Tuesday, January 17, 2006

Movies That Make Me Hot

And, by "Movies That Make Me Hot," I of course mean, "Movies That, If I Should Happen by And They Are On The T.V., I Must Watch in Their Entirety."

Casablanca This posed an interesting problem for me yesterday, given that I was on a break from my own class when I passed by my colleague's film class while he was showing this film. I contemplated pressing my face up against the glass window by the door to watch - or even sneaking inside and taking a seat in the back of the room - but I ended up dejectedly trudging back to finish teaching my own class.

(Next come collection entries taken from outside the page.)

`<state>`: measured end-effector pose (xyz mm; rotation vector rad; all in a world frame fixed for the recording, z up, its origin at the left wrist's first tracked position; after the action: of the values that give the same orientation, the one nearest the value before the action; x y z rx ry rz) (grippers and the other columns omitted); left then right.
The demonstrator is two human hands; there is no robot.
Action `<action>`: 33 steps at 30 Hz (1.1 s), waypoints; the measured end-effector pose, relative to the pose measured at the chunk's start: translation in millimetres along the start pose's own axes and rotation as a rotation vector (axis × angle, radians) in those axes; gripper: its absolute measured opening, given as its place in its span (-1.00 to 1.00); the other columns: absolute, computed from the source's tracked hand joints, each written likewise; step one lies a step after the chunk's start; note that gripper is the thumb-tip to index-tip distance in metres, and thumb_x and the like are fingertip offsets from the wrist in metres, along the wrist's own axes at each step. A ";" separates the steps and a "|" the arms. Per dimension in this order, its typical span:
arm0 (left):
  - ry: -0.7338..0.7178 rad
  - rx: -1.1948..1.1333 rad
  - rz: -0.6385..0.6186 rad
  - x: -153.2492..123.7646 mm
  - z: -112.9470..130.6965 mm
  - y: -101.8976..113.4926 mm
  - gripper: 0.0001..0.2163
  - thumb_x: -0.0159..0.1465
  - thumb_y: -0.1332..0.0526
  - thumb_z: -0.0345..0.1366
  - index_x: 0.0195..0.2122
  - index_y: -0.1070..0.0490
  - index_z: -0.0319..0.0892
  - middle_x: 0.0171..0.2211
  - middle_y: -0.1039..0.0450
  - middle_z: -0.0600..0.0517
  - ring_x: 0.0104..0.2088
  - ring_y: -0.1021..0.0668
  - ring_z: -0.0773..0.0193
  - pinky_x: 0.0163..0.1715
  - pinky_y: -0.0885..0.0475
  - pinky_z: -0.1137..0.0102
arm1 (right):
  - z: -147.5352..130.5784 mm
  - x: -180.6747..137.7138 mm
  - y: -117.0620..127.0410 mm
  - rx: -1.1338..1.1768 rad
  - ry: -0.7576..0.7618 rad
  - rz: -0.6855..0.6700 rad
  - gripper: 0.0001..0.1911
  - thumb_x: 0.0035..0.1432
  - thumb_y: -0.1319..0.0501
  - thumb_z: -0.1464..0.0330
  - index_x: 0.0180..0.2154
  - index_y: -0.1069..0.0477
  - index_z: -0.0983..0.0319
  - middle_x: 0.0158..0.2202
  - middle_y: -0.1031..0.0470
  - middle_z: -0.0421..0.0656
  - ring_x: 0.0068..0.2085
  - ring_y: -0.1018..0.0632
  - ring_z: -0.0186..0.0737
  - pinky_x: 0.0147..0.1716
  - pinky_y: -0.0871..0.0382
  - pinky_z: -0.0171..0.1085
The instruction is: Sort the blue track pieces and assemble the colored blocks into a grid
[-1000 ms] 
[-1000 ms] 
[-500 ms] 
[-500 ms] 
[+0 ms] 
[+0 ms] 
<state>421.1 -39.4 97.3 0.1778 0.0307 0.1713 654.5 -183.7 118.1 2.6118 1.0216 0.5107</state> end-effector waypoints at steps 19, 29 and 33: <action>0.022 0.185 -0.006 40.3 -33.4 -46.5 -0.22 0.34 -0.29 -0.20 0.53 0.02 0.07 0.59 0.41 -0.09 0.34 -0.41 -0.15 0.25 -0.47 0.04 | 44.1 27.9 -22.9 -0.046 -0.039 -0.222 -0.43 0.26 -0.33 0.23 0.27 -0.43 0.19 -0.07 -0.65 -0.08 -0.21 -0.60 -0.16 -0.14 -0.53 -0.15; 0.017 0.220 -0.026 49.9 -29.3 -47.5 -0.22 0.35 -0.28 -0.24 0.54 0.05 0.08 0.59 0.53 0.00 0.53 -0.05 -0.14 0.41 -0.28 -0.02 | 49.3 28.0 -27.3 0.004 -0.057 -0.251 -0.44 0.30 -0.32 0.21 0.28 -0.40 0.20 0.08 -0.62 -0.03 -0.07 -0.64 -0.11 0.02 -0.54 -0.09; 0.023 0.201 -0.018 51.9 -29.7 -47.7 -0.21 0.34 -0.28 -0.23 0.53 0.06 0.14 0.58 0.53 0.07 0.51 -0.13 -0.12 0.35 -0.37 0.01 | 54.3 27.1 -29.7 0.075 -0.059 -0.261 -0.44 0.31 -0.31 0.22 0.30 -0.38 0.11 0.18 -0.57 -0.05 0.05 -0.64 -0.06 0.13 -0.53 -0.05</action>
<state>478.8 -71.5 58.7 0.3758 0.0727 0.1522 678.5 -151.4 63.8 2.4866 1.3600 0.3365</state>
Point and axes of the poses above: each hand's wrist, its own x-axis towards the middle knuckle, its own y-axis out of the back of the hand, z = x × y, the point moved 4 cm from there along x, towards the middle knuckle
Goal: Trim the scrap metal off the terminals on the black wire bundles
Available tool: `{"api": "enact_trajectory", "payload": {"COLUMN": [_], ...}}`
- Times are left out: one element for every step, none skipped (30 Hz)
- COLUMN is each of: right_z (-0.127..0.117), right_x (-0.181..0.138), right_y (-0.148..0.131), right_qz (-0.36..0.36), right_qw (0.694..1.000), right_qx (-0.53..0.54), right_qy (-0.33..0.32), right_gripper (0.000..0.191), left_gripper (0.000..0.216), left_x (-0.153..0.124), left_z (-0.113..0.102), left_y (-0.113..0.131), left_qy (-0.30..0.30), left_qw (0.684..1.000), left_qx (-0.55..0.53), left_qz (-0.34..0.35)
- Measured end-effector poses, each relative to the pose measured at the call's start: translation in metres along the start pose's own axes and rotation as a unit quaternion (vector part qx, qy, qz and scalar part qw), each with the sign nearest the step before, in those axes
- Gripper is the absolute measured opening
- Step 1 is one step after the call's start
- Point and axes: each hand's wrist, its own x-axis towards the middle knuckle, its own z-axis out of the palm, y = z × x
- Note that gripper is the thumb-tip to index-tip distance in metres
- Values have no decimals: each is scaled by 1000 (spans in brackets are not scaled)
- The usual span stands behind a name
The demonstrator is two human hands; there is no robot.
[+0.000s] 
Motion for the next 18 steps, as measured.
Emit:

The Manchurian Candidate The original, of course. The Denzel Washington version wasn't bad, but it was nowhere near as good as the original. Which reminds me of an interesting exchange that took place in a class last semester (if you are over 30 and/or a film buff, you will find this amusing). I had asked the class to cast a play we were reading. One student cast Angela Lansbury as a woman who basically helps a killer escape justice.
Me: That's a perfect fit for her.
Student: Really? Has she played an evil character?
Me: Ever see Manchurian Candidate?
Student: Was she in that?
[I mentally smack forehead with hand]
Me: Dude, she WAS the movie.
Student: The one with Denzel Washington?
[I mentally smack forehead again]
Me: No, the original. The one with Denzel is a remake.
Student: There was an original? She was in it? She played a bad guy?
[I mentally bang head against wall]

Alien A couple of Saturday mornings ago, I was coming down with the cold my kid had. I had that groggy feeling you get when you wake up and go back to sleep several times, and to help me regain my alertness, I switched on the t.v. I was just in time to see the Paramount logo. As the title credits started to roll - Tom Skerritt...Sigourney Weaver - I *knew*. This was ALIEN. One of my favorite movies, one that I can watch again and again. Of course, it's not a movie to watch with a four-year-old in the vicinity, so I reluctantly turned it off.

Evil Dead 2 Actually, I'm lying - I don't think I can watch this one endlessly anymore, only because I've seen it so many hundreds of times that it's lost its thrill. However, as it has been a few years now since I've seen it, it may be time for a little Bruce Campbell...hmmm...

All About Eve I learned recently that this classic was nominated for more Academy Awards than any other film until Titanic came along. I'm not a huge Bette Davis fan, but she really is wonderful in this. And you just know that every drag queen in the world secretly practices her Bette Davis impression in front of the mirror: "Fasten your seatbelts. We're in for a bumpy night."

Titanic No no no - I'm just kidding. In fact, I never saw the film. When I heard about James Cameron's horrible labor practices (which included my friend's brother, who worked on the film, nearly falling asleep at the wheel during his drive home after a long, hard day), I decided to boycott the film, which, as you all know, was a hugely successful strategy with a significant impact.

Tootsie OK, seriously? When I was about 12, I went to see Tootsie in the theater and became obsessed with it. I'm not really sure what that was all about, but I found Dustin Hoffman's Michael strangely compelling. It's not a movie I would probably ever watch again, so it doesn't really belong on this list, but I'm including it because I would have watched it over and over again back then. I even clipped the movie advertisements out of the paper and saved them. All right, look, it was 1982, he was a man challenging gender roles and really understanding what the world looked like from a woman's perspective, I was 12. Stop laughing.

Nightmare on Elm Street I do like to stay to see Johnny Depp get eaten by the bed and turned into tomato juice - but I'm only including this here because one time, while I was, shall we say, chemically impaired, I happened by a friend's dorm room and this was on his t.v. Naturally, I interpreted this to mean that I was actually a character in the movie, and I immediately sat down on the floor to determine what my fate would be. Hey, it was a good distraction from watching my hands go all Michael Jackson and turn into werewolf paws.

Of course, I'm leaving off a whole bunch of great films that never seem to show up on my t.v. screen, along with many that are favorites of mine but that I wouldn't necessarily watch repeatedly. I have a feeling I'll revisit this topic in another post.